/---

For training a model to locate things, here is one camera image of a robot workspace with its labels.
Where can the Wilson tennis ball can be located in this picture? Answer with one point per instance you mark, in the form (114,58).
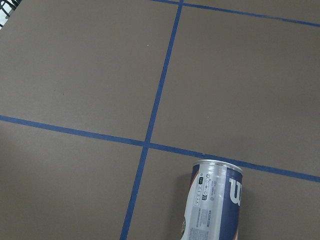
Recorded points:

\---
/---

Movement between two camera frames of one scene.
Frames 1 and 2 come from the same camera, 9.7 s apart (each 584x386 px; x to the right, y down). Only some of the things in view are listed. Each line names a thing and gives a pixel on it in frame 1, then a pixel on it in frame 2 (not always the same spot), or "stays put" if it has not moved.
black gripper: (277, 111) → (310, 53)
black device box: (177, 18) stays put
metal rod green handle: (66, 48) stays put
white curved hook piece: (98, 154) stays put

\---

Work to complete ->
Return the span of lines in the data above that opens at the line with "black gripper: (277, 111) → (310, 53)" and closes at the line with "white curved hook piece: (98, 154) stays put", exactly, ends included, nothing else.

Task response ->
black gripper: (277, 111) → (310, 53)
black device box: (177, 18) stays put
metal rod green handle: (66, 48) stays put
white curved hook piece: (98, 154) stays put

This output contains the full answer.